Please call someone if you're feeling this low...
Be well x
Sorry to hear that Kaleigh. I hope something good comes through the numbness to make you feel good
Keep going. You are stronger than you think. (And if if something bad happens, remember learning is for life so never give up!)
I understand how you feel I'm having similar doubts myself
I only have 2 weeks before finals and I have no idea what to do. It's all just too much. I've never actually been able to see myself as an adult. I'm going into music for college and I don't know if I even want to do that.
I wish I could just skip the last part of senior year and skip college apps and go straight to college
I have a hard time seeing a future for me too, I don't know what I want to do or even what I enjoy doing, I just feel lost. I think the main thing is to just try and take it a day at a time.
Ask someone who's good at forms to help you with the college apps. I'm sure someone, family or friend or teacher could help.
My mom had been helping me, but without passing my classes, I can't even get to college.
Talk to your mom about how your feeling. Say thanks for help but I'm feeling like.... she'll understand and might be able to help :-)

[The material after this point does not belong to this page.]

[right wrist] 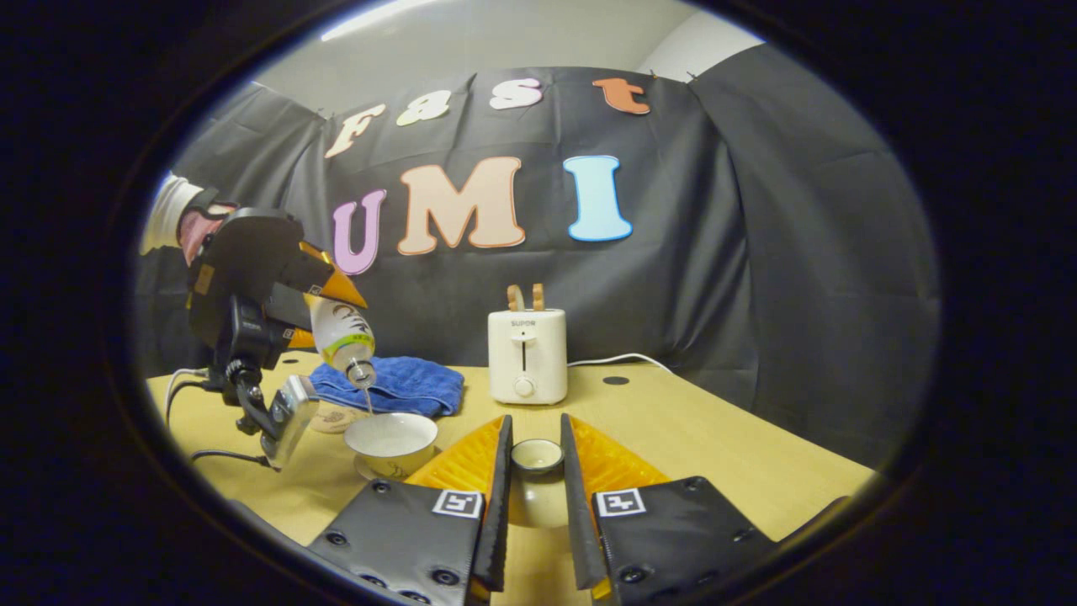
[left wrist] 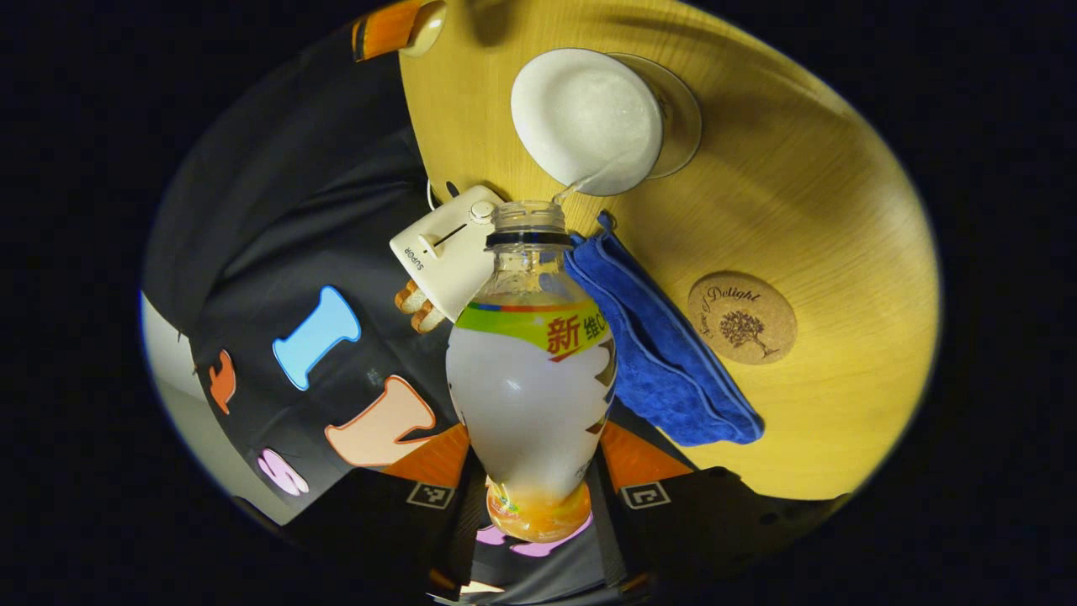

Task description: Open the teacup lid with one hand, grasp the water bottle and pour water into the teacup with the other hand; after pouring, place the water bottle on the coaster and then close the teacup lid.

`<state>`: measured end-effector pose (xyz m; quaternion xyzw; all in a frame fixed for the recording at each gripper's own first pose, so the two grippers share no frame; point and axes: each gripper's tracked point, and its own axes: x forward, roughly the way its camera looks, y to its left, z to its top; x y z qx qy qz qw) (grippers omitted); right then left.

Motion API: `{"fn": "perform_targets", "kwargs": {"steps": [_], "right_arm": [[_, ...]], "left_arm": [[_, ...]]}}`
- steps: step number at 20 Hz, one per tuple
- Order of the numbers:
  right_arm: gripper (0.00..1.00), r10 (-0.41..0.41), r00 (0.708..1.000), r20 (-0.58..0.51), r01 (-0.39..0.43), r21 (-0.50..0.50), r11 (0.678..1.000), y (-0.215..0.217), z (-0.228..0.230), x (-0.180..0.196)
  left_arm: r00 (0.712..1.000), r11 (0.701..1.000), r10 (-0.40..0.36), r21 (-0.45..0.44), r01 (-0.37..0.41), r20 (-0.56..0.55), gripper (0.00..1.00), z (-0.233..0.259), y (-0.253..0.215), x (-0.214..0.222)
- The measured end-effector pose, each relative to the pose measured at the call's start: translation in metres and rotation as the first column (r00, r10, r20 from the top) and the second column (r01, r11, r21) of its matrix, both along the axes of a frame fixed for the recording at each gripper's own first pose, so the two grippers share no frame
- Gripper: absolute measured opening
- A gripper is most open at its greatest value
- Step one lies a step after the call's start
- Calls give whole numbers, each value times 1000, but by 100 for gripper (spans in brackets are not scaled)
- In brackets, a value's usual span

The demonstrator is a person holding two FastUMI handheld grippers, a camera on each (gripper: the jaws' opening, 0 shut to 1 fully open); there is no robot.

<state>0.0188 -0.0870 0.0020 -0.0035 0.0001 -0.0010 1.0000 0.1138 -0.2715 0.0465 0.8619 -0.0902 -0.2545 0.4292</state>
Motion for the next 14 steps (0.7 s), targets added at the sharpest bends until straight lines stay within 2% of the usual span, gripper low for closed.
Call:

I hope you get well soon kaleigh💕
Sounds weird but try some b12 supplements I get injections of b12 and they make my chronic migraines hurt less and less frequent and they couldn't work out why I kept getting migraines before
*giant giant hugs*
First thing, you are not being whiny. This place exists to listen and give support
Het kaleigh, we are all here to listen and support each other, that includes you :) xx
You can always go back...there's only one thing for which there's no going back. A backslide is not a failure...it's just a step back. Keep moving forward!
oh my god.. That's afwul. You could survive all that and you are great. Can he abuse your friend now? She can be in emotionally toxic relationship and maybe that's why she stays with him..
She says he's her best friend and that she forgave him for everything and I should too. I don't want to look at him. I still get flashbacks and find myself unable to move when I think of him sometimes. Idk if I can make her stop being with him
I meant to say that I'm almost 18 y bday sin November. She's a minor too, but idk her family. I also don't know what extent the assault was to her. I just remember telling her what happened to me and her saying that he came on to her constantly.
Have you seen someone about depression? Maybe therapy or medicine can help you?
I have a therapist, but my brother and I both see her and my parents can't always afford her. My brothers been seeing her a lot more often bc he's violent. I took meds in like 8th grade but not since (I'm a senior now)
Perhaps you can talk to your parents about getting in a visit? Or see if someone at school or doctor can recommend a cheap counselor to help give advice? Sounds like depression is really holding you back...Hope you find help!